YAML Metadata Warning:empty or missing yaml metadata in repo card
Check out the documentation for more information.
esmfold2-trimul-kernel
Fused inference Triton kernel for ESMFold2's triangle multiplication — the
O(N³) hotspot of the folding trunk (124 sites in the full model). Packaged as a
kernels-library Hub kernel so
transformers can load it on demand; the pure-PyTorch block in transformers is the
fallback.
What it fuses
One Triton kernel for the whole TriangleMultiplicativeBlock:
norm_start → gated dual-GEMM (sigmoid(x@Wg)·(x@Wp)) → triangular einsum (bikd,bjkd→bijd) → norm_mix → proj_emit → output gate, with the delta intermediate
never written to HBM. bf16 in/out, fp32 accumulation. Forward + backward present;
registered inference-only in transformers.
How transformers uses it
TriangleMultiplicativeBlock is decorated @use_kernel_forward_from_hub( "ESMFold2TriangleMultiplication") and mapped to this repo in
integrations/hub_kernels.py (cuda, Mode.INFERENCE). The layer here
(ESMFold2TriangleMultiplication) reimplements that module's forward(pair_grid, visibility), reading its parameters (norm_start/norm_mix/proj_bundle/
proj_emit/proj_gate). Keep this layer in sync with the in-tree module's
attribute names and forward signature — that's the contract.
import torch
from transformers import ESMFold2Model
# use_kernels=True swaps in this kernel for the 124 trimul sites (CUDA + inference).
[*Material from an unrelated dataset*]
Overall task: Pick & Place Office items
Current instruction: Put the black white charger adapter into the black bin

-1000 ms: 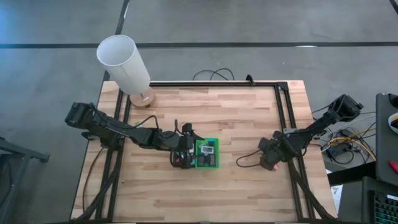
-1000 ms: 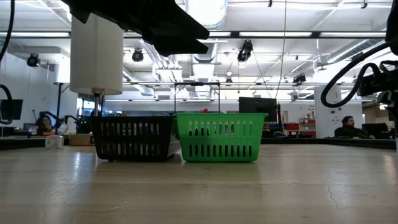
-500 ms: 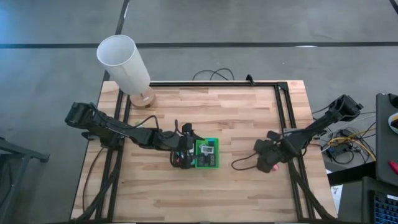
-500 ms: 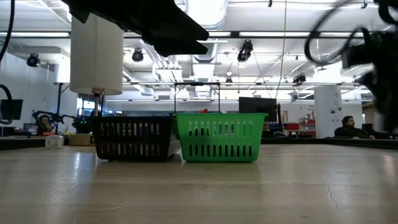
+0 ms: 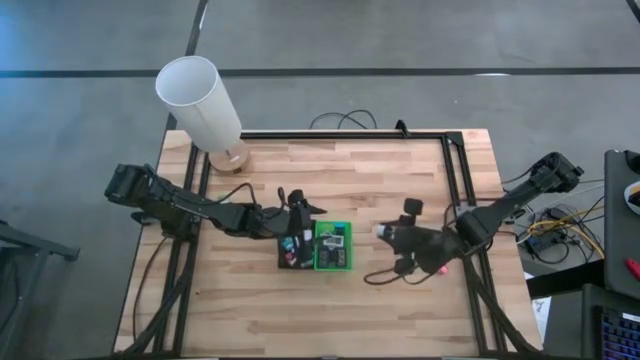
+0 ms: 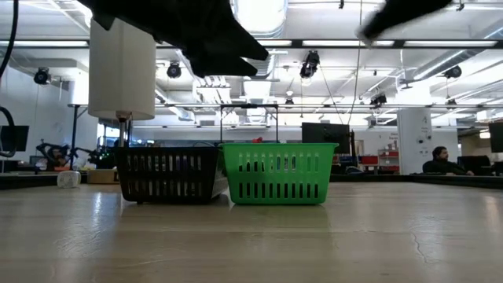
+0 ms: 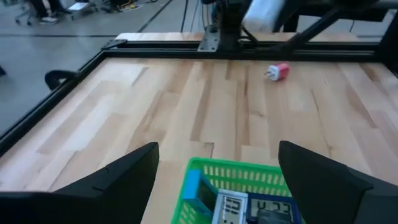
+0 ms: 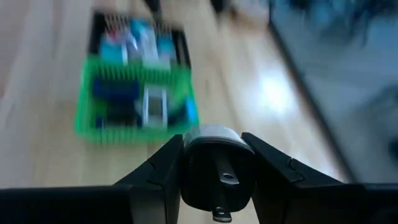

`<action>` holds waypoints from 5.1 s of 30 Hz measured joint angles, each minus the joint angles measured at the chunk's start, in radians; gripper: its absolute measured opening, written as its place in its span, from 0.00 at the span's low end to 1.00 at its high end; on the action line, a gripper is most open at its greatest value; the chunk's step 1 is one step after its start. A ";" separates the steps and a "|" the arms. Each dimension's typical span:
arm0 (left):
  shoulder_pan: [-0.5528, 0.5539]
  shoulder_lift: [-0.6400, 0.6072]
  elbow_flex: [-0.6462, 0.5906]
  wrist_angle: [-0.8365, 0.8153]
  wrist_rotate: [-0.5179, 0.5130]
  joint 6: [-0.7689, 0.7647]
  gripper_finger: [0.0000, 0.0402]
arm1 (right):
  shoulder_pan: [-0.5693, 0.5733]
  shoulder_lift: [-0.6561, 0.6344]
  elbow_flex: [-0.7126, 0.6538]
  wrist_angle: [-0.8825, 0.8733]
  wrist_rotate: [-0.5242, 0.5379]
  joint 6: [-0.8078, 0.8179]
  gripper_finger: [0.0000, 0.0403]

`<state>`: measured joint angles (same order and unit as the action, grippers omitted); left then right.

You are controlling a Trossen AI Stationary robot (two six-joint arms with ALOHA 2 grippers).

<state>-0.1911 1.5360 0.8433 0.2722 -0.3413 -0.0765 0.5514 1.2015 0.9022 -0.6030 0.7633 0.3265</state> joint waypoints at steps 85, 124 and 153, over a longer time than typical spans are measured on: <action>0.027 -0.083 0.000 0.291 0.515 -0.106 0.83 | -0.097 0.388 0.298 0.665 -0.039 -1.273 0.32; 0.027 -0.080 0.000 0.328 0.475 -0.053 0.34 | -0.114 0.389 0.298 0.748 -0.091 -1.334 0.32; 0.028 -0.180 0.000 -0.116 0.316 0.060 0.34 | -0.048 0.370 0.299 0.472 0.162 -0.874 0.89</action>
<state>-0.1635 1.3560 0.8433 0.1565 -0.0251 -0.0169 0.5037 1.5717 1.2011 -0.1309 0.9253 -0.5476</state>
model = ESMFold2Model.from_pretrained(
"biohub/ESMFold2", dtype=torch.bfloat16, device_map="cuda", use_kernels=True
).eval()
out = model.infer_protein(seq)
Layout
The package name must match kernels' repo-derived name
(repo_id.split("/")[-1].replace("-", "_")), i.e. esmfold2_trimul_kernel for the
repo …/esmfold2-trimul-kernel, and build.toml's [general] name must match it too.
kernels.get_kernel loads from build/torch-universal/ (not torch-ext/).
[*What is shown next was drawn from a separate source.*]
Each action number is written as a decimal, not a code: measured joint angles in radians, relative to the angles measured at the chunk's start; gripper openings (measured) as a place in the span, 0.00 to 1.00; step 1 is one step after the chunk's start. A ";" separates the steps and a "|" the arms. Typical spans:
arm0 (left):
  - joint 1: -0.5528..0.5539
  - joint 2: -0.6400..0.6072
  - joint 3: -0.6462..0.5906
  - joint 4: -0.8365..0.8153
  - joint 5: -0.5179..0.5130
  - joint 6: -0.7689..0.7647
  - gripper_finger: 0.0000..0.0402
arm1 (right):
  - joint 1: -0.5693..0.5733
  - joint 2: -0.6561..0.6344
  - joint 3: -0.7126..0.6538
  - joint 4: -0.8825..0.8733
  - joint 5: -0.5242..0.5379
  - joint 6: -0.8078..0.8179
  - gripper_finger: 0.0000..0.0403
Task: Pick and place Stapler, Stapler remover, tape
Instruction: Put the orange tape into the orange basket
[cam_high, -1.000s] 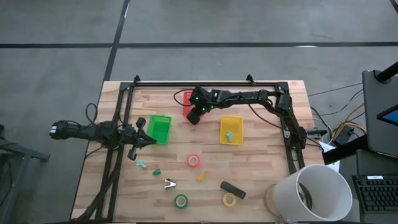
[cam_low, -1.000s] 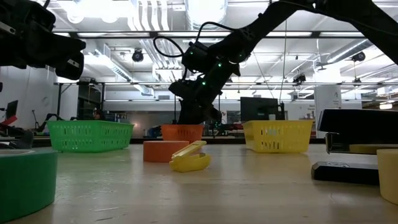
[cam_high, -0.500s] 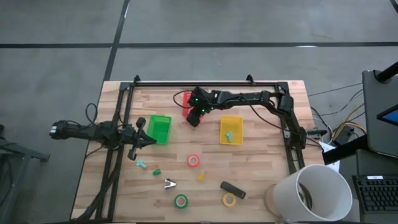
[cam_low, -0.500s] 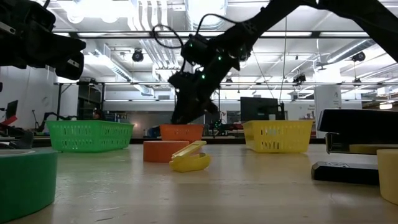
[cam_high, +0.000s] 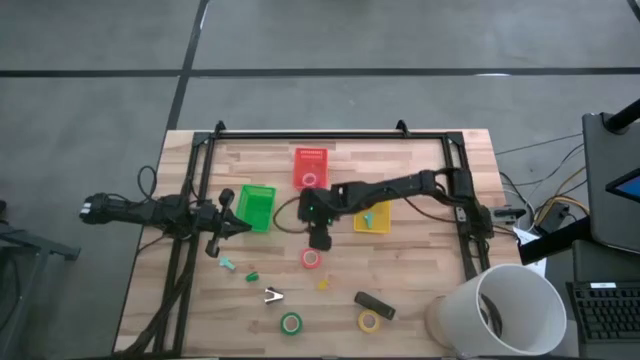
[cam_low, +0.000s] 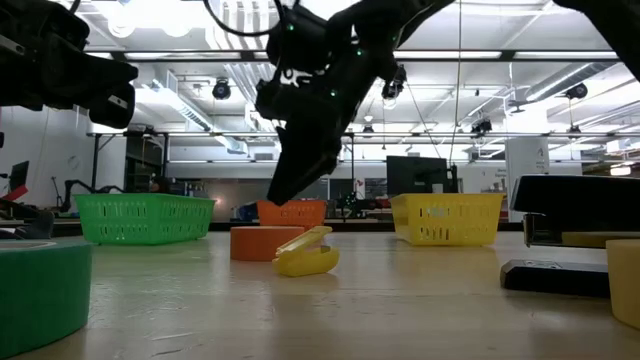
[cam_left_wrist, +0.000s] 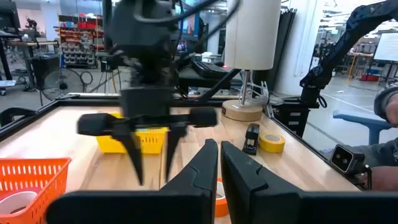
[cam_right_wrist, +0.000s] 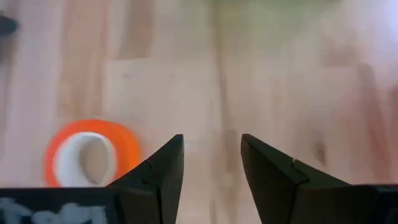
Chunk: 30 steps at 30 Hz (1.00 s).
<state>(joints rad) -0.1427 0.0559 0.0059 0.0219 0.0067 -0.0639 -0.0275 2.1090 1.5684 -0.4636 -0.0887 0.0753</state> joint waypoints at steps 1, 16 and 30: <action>0.000 0.000 0.000 0.000 0.000 0.000 0.06 | 0.012 0.000 0.000 0.008 0.003 0.000 0.39; 0.000 0.000 0.000 0.000 0.000 0.000 0.06 | 0.104 0.007 -0.062 0.063 0.014 0.058 0.45; 0.000 0.000 0.000 0.000 0.000 0.000 0.06 | 0.115 0.049 -0.090 0.119 0.008 0.066 0.34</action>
<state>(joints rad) -0.1429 0.0559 0.0059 0.0219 0.0067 -0.0639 0.0879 2.1580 1.4788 -0.3443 -0.0807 0.1417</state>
build.toml # kernel-builder config (universal/Triton)
flake.nix # kernel-builder entry (verify vs current version)
torch-ext/esmfold2_trimul_kernel/ # source (read by kernel-builder)
__init__.py # exports the layer + the functional entry
layers.py # ESMFold2TriangleMultiplication (the Hub layer)
trimul_with_residual.py # kernel entrypoint
fused_dual_gemm.py # helper: gated dual GEMM
fused_ln_residual.py # helper: LN + transpose / residual-link epilogues
trimul_einsum_triton.py # helper: batched triangular einsum
build/torch-universal/esmfold2_trimul_kernel/ # loaded by kernels.get_kernel (same files)
Build & publish
The build/torch-universal/ dir checked in here is a hand-built universal layout
(the Triton package copied in — no compile step), which is sufficient for
kernels.get_kernel. To regenerate it properly with kernel-builder:
nix build .#bundle # or: kernel-builder build (see kernel-builder docs)
Mapped from transformers in integrations/hub_kernels.py under the layer name
ESMFold2TriangleMultiplication. Currently repo_id = Rocketknight1/esmfold2-trimul-kernel
(testing); move it to a kernels-community org and update repo_id before merging.
Validation
Swapped into all 124 TriangleMultiplicativeBlock instances of the real model
(biohub/ESMFold2, bf16, GPU), folds match the pure-PyTorch fallback within the
model's own non-determinism: ubiquitin 0.801 vs 0.799 pLDDT (Δ +0.002), GB1 0.849 vs
0.849, pTM identical. Standalone microbench (dim=128, B=1): 5–37× over the chunked
fp32 fallback, gap growing with N (torch.compile of the fallback only reaches
~1–7×).
Follow-ups
- Residual-optional entry. The in-tree boundary is delta-only, so the layer
passes
residual=zeros_like(pair), costing one[B,N,N,C]alloc+read per call. Adding aresidual=Nonefast path (skip the in-kernel residual add) recovers that. - cuequivariance provides the same op (
triangle_multiplicative_update) as an alternative backend if a vendored-Triton kernel is undesirable.